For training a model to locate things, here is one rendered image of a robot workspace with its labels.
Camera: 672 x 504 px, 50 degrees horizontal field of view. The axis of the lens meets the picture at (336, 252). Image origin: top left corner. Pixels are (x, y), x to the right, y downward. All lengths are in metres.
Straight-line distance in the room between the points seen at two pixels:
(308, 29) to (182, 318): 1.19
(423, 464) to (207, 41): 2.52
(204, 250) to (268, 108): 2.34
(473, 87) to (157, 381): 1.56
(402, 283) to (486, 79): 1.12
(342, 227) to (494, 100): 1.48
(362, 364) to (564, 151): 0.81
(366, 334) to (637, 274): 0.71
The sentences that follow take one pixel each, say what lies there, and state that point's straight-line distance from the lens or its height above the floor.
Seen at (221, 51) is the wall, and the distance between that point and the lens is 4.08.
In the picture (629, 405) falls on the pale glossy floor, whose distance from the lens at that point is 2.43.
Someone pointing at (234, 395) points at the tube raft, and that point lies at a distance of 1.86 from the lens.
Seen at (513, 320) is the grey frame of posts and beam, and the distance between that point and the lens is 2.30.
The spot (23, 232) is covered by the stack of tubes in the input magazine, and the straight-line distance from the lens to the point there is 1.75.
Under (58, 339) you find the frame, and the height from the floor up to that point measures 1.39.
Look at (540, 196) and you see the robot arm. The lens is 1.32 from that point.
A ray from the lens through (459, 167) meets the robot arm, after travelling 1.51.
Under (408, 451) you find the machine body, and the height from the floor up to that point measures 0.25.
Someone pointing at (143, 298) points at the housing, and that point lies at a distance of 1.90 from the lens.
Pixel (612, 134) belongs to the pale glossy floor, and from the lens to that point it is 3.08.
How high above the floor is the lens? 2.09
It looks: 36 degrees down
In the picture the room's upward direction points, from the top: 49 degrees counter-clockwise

* _Problem statement_: What should come out is the exact run of lines from the one holding "How high above the floor is the lens? 2.09" through the end of the records above, and nothing besides.

* _Response below_:
How high above the floor is the lens? 2.09
It looks: 36 degrees down
In the picture the room's upward direction points, from the top: 49 degrees counter-clockwise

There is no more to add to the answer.